Alchemy is, in effect, an intermediary of interaction between the ‘world computer’ that is supposed to be Ethereum and all decentralized apps. “…virtually all clients that wish to access it (a distributed consensus mechanism) do so by simply trusting the outputs from those two companies without any further verification,” writes Marlinspike.
There’s more. Marlinspike created an NFT whose look changes depending on the platform and posted it on OpenSea, the world’s biggest token marketplace. But when it is transferred to a crypto wallet after purchase, the token becomes a poop emoji. In other words, you don’t get the image that you purchased.
OpenSea, a supposedly decentralized marketplace, took down the listing. The token also became unavailable on MetaMask, Marlinspike’s crypto wallet. What happened?
“…MetaMask needs to interact with the blockchain, but the blockchain has been built such that clients like MetaMask can’t interact with it. So, like my dApp, Metamask accomplishes this by making API calls to three companies that have consolidated in this space,” writes Marlinspike.
There’s Money in Web3
Meanwhile, there’s money to be made on Web3.
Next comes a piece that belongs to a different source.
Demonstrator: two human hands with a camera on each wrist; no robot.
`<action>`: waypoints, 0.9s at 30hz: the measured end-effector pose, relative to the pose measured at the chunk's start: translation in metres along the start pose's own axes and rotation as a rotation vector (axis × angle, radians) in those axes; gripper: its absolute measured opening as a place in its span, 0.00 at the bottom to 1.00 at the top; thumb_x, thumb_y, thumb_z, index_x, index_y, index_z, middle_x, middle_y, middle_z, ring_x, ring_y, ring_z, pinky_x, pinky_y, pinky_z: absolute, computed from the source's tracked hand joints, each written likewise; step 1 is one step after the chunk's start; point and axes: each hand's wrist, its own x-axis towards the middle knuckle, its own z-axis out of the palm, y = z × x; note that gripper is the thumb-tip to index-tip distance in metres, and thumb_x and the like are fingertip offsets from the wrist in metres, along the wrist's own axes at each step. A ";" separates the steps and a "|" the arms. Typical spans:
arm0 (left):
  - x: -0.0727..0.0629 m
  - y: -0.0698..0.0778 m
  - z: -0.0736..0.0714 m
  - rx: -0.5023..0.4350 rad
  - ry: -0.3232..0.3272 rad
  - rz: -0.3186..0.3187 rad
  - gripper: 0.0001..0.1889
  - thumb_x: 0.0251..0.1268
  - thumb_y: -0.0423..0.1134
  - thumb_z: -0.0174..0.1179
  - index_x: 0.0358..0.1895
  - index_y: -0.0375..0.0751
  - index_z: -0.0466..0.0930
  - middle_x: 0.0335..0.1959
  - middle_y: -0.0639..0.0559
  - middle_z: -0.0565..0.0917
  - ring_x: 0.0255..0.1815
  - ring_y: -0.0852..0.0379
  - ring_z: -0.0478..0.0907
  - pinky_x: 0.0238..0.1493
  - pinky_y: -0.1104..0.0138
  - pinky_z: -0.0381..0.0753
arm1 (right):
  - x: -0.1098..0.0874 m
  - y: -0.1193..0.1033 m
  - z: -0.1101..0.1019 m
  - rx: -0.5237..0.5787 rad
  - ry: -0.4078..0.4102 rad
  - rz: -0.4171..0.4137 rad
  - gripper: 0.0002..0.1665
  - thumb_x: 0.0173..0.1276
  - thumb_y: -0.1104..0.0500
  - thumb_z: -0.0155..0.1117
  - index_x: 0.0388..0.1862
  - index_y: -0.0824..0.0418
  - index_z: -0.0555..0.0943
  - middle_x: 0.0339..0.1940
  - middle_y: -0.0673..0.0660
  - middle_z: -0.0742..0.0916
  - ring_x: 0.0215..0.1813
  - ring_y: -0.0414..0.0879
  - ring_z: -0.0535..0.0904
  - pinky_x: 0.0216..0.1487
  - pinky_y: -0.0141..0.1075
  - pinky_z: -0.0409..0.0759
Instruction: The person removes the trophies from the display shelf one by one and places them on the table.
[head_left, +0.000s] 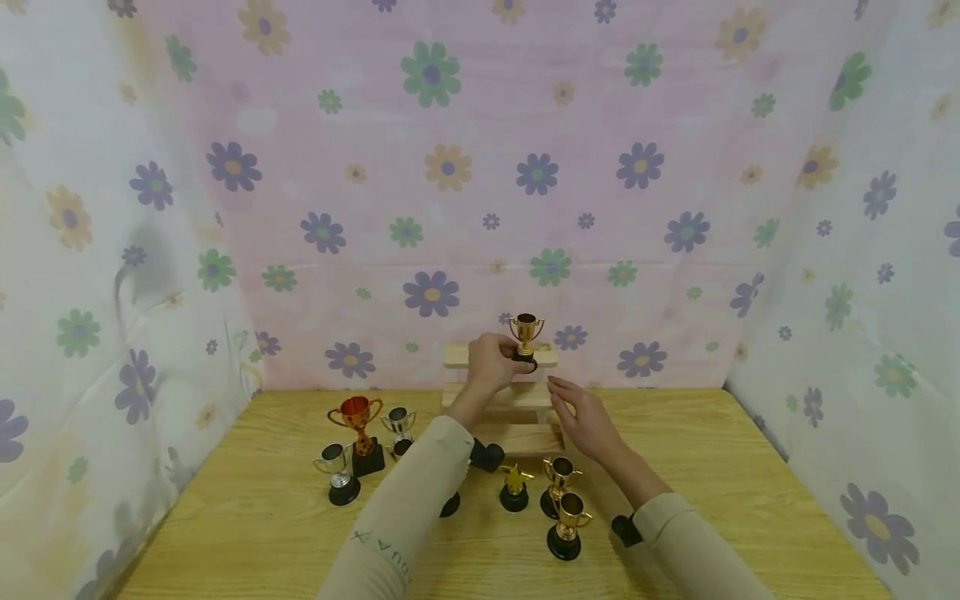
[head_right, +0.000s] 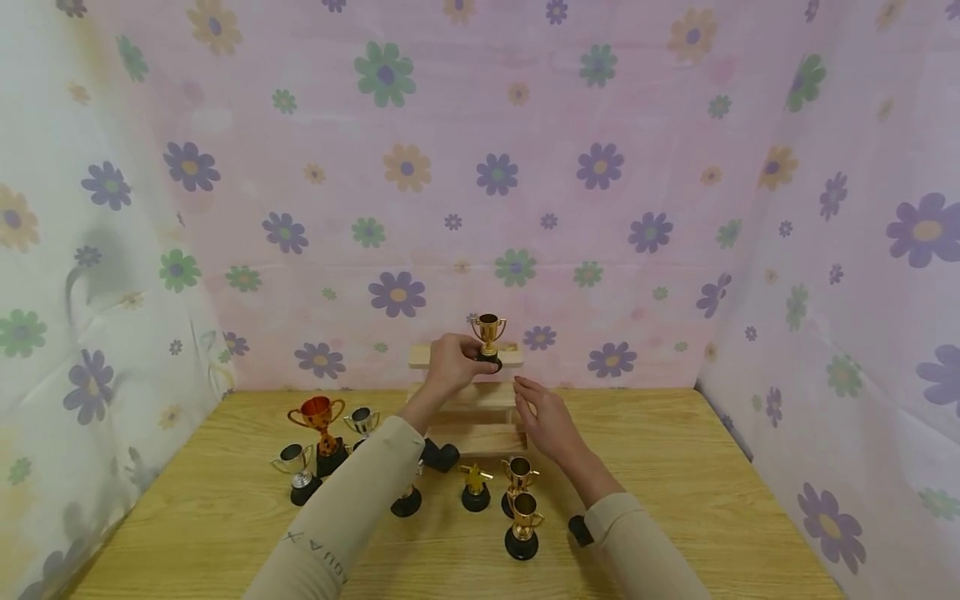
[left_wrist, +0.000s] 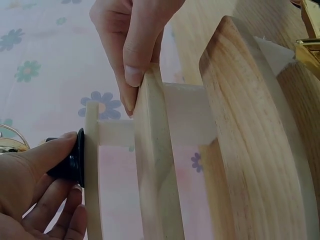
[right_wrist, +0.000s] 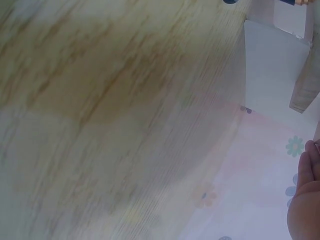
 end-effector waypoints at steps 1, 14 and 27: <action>-0.001 0.000 -0.001 0.001 -0.002 -0.004 0.18 0.52 0.36 0.80 0.47 0.37 0.90 0.37 0.46 0.89 0.42 0.48 0.84 0.45 0.56 0.85 | 0.000 0.000 0.000 0.002 -0.002 -0.001 0.22 0.82 0.61 0.53 0.68 0.72 0.76 0.71 0.68 0.77 0.70 0.63 0.75 0.66 0.58 0.73; -0.011 -0.005 -0.007 0.009 0.002 -0.040 0.21 0.52 0.38 0.80 0.50 0.38 0.89 0.39 0.47 0.87 0.43 0.48 0.83 0.45 0.56 0.84 | 0.000 -0.001 0.001 -0.004 0.003 -0.019 0.22 0.82 0.61 0.53 0.67 0.74 0.76 0.70 0.69 0.78 0.70 0.65 0.74 0.66 0.59 0.72; -0.027 -0.005 -0.019 0.003 -0.033 -0.007 0.18 0.51 0.35 0.81 0.46 0.35 0.89 0.36 0.46 0.89 0.39 0.48 0.84 0.39 0.58 0.85 | -0.001 0.001 0.003 -0.022 0.019 -0.024 0.22 0.83 0.60 0.53 0.67 0.73 0.76 0.70 0.69 0.78 0.70 0.65 0.73 0.67 0.60 0.71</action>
Venture funding in Web3 startups has shot up to almost $25 billion in the last year. San Francisco-based Andreessen Horowitz is the biggest investor in Web3 and has plowed money into more than 60 Web3 startups. Some of these control basic services and plumbing of the new web. For example, Alchemy sells access to the Ethereum blockchain, the biggest smart contract platform. Chris Dixon, general partner with a16z, told the Economist that it is hard for their venture companies to lock in users because they do not collect user data and are just ‘pipes to the blockchain.’
And what lucrative pipes they are! According to some accounts, Alchemy is one among only three firms that provide API (Application Programming Access) access to the Ethereum blockchain, the world’s biggest smart contract platform. APIs are used by startups to create new applications or services and write them onto Ethereum’s immutable blockchain. “As a business, I would love to have proprietary choke points. But there aren’t any. We tried to find them,” Nikil Viswanathan, Alchemy’s CEO, told the magazine.
As it happens, the company itself has become a choke point for most startups that work with it. The 2021 craze for non-fungible tokens went gangbusters for Alchemy. The company booked $25 billion worth of transaction volume and powers all major NFT platforms. “If we were to turn off, all these products wouldn’t work,” boasted Viswanathan to Bloomberg. Alchemy is valued at $3.5 billion in private markets. About a dozen startups in the Andreessen Horowitz’s portfolio are valued at more than a billion dollars.
Coinbase, another company that was funded by Andreessen Horowitz, has already made public its ambitions of creating a Google-like ecosystem of startup bets and moonshots that will enable it to carve out a leadership position in the fledgling cryptocurrency industry.
What’s old becomes new again. In other words, Web3 is on track to become similar to the web’s current iteration.